Factors Contributing to the Success of Open Source (Part 2 of 3)
In Part 1, I laid out the background for a recent study at Carleton University that determined which factors contribute to the success of Open Source projects.
The six factors were:
1 - Number of developers
2 - Experience of developers
3 - Target audience
4 - Language popularity
5 - Project type
6 - License type
The two factors that had no statistically significant correlation were license type and programming language used. In my opinion, the lack of correlation for programming language makes a lot of sense. It proves that end users of applications and tools really don't care what is under the hood, as long as the product is good at what it does. Language does matter for frameworks and infrastructure types of projects, but the more popular a language is, the more competition the project will have and therefore the benefits of having a larger possible user base will be muted.
I am a bit surprised that licensing does not have more of an impact, I realize that end users probably do not care, but I would have expected a lot of developer based projects to tend towards less restrctive licenses. We will see later this week in part 3 that this factor actually comes back into play during the second part of the study.
All four of the remaining factors had a statistically significant correlation between the factor and likelyhood of success of the project. In order of strength:
1 - Project type (end user app, versus tools versus frameworks and infrastructure).
2 - Developer Experience
3 - Number of developers
4 - Target audience.
So it turns out that projects that are infrstructure/frameworks have the strongest correlation to successful open source projects. Tools less so and end user apps show the least correlation. I did find this a bit surprising given the popularity of some end user applications like Azureus. It does make sense that developers are more sophisticated about open source and
likely to use infrastructure/frameworks, but they would also be just as likely to use the end user applications and tools. One possibility is that there is a lot of competition for tools and applications with non open source incarnations. For example, look at the 100's of bit torrent applications that are also free (but not open source) that compete with Azureus. On the other hand, infrastructure and frameworks may have competition but it seems more likely to be commercial and restrictive in nature. Simply put - applications and tools do not scream to be extended and modified and therefore it doesn't really matter if they are open source so much as it matters that they are free. It does seem to matter that infrastructure is free and open source.
The strong correlation with experience of developers makes a lot of sense. If I were starting a new open source project, I would want to find people with experience to help. If I were starting anything, I would want to stack it with experience. But it is reassuring to see conclusively that Open Source is no different than other endevours - the playing field is level and experience is beneficial.
The number of developers correlation is a bit more suprising. I would have expected that after a certain "core" number of developers on a project there would start to be a negative impact. This was not demonstrated from the data. I know that all projects experience some level of churn during their existence, and I guess having a larger base improves the ability to adapt.

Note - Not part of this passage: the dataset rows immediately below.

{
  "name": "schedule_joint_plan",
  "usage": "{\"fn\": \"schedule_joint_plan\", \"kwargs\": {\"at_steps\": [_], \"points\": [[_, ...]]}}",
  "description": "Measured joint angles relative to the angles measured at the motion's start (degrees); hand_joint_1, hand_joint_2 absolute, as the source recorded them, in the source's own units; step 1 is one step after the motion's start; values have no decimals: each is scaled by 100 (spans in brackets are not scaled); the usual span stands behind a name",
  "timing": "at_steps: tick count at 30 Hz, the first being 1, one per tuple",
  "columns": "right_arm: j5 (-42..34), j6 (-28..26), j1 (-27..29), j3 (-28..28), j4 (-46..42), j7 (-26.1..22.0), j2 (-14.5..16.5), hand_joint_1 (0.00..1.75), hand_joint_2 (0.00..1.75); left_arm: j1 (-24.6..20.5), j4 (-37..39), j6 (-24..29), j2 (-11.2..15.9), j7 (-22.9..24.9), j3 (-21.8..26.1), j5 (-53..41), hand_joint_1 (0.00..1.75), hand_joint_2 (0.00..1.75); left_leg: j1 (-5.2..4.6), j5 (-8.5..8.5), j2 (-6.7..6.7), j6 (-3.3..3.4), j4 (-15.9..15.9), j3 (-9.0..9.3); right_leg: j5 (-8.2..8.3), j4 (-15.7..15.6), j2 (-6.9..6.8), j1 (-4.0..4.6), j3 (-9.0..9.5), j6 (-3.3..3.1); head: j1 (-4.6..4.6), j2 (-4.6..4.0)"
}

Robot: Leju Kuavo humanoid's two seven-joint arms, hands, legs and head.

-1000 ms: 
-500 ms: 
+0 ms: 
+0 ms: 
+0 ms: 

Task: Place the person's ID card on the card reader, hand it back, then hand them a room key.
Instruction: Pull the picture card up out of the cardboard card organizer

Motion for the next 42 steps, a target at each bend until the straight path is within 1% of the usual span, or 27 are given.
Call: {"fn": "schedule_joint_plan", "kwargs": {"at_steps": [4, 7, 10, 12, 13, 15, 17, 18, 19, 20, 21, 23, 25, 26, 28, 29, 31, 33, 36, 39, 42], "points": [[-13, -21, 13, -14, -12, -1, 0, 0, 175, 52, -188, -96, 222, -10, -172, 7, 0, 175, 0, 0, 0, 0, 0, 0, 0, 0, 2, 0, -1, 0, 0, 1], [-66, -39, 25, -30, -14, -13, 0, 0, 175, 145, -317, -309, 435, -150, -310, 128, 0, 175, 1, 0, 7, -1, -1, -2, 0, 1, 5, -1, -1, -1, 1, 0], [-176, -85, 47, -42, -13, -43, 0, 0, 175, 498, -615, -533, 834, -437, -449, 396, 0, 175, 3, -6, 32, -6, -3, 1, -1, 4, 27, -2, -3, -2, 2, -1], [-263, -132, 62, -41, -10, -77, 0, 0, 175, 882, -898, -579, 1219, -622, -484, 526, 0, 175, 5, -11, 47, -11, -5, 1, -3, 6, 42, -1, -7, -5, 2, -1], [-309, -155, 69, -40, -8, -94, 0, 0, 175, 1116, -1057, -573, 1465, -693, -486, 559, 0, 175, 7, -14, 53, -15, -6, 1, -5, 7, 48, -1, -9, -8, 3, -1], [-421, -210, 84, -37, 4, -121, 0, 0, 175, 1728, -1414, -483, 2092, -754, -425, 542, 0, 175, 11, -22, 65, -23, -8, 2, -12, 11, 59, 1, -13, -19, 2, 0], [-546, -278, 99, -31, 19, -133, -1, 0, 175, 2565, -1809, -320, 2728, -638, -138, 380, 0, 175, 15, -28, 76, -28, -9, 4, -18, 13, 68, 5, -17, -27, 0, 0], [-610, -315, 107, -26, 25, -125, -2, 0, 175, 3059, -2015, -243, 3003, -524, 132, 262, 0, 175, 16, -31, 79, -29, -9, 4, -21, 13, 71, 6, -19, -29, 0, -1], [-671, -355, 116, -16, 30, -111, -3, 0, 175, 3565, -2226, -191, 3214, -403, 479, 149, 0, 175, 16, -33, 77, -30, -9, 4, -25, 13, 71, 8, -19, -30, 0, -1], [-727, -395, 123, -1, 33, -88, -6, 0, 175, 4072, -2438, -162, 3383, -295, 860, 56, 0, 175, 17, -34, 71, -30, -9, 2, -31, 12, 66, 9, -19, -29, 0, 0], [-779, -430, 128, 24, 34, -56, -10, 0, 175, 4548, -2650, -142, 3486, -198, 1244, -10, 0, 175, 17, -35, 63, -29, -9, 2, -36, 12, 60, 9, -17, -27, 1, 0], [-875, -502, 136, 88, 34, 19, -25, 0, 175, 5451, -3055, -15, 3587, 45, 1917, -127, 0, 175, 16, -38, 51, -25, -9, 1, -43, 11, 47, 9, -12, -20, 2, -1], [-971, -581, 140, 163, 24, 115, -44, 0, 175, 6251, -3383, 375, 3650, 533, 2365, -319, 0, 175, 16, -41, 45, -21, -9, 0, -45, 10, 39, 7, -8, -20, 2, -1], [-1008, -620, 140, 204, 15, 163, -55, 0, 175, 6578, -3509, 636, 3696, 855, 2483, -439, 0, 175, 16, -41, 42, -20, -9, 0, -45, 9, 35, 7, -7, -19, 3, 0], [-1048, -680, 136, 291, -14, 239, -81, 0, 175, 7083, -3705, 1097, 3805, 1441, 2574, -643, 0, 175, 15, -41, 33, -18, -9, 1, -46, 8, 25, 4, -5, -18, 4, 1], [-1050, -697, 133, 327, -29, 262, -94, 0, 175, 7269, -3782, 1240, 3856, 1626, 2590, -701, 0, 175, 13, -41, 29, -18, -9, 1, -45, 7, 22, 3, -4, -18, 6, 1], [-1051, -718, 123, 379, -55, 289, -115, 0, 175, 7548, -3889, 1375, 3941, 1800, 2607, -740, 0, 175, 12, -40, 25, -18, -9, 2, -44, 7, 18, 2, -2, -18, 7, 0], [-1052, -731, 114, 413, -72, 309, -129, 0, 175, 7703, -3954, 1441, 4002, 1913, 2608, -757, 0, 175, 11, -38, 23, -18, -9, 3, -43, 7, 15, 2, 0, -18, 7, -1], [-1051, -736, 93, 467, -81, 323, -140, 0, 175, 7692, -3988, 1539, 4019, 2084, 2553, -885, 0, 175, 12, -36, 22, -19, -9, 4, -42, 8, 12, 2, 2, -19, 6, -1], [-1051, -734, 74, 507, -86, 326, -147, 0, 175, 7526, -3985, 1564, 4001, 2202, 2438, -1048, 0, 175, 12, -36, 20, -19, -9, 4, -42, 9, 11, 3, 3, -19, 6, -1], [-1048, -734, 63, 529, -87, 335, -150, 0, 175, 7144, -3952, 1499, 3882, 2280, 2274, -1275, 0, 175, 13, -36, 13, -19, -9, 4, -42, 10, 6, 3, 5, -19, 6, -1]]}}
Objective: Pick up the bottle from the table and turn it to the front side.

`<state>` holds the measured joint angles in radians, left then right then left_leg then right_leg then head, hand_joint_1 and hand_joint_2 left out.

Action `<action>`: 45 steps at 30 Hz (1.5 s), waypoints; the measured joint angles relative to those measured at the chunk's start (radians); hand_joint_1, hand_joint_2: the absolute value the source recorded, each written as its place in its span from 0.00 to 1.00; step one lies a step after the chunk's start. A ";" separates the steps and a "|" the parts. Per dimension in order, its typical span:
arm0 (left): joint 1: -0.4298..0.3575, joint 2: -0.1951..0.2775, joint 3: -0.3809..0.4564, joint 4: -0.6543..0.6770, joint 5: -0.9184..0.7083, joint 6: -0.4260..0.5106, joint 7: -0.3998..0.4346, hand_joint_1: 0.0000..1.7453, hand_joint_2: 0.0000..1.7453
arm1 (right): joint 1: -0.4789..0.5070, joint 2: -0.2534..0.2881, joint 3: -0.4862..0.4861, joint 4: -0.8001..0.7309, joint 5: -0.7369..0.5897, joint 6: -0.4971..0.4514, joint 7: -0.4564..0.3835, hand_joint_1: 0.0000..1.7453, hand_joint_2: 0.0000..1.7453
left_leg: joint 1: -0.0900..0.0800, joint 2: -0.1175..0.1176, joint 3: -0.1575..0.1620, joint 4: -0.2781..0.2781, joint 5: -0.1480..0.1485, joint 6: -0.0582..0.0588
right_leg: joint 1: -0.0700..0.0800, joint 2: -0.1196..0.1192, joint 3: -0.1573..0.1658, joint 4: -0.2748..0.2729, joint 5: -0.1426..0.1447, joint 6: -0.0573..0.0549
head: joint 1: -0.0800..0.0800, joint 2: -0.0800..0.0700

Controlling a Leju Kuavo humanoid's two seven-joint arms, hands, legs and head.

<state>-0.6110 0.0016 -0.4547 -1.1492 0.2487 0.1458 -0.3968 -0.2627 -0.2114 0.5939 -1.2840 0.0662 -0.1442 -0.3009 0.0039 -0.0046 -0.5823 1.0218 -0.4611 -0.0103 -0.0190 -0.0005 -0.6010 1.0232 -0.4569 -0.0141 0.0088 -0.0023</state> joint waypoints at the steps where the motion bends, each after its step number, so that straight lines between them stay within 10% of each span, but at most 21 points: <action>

Projects that target the developer audience show a stronger correlation to success and less for sysadmin focused projects and even less for end user applications. I think this comes back to the same discussion as application type. It can't simply be because the developer audience is more accepting of open source because presumably they would also be likely to use end user applications. I think it boils down to the fact that it matters less that end user applications and tools are open source - as long as they're free/cheap. But for stuff that developers might use - stuff that needs to be extended, changed, distributed and adapted - being open source is critical.
One final note - there was actually another dimension to this study. The core data set was 350 random projects from sourceforge. Of the 350 random projects, 108 of them were classified as being in production. Do you think the correlations stay the same on this subset of 108 "production" projects?
On to Part 3.
- Don
The six factors were:
1 - Number of developers
2 - Experience of developers
3 - Target audience
4 - Language popularity
5 - Project type
6 - License type
The two factors that had no statistically significant correlation were license type and programming language used. In my opinion, the lack of correlation for programming language makes a lot of sense. It proves that end users of applications and tools really don't care what is under the hood, as long as the product is good at what it does. Language does matter for frameworks and infrastructure types of projects, but the more popular a language is, the more competition the project will have and therefore the benefits of having a larger possible user base will be muted.
I am a bit surprised that licensing does not have more of an impact, I realize that end users probably do not care, but I would have expected a lot of developer based projects to tend towards less restrctive licenses. We will see later this week in part 3 that this factor actually comes back into play during the second part of the study.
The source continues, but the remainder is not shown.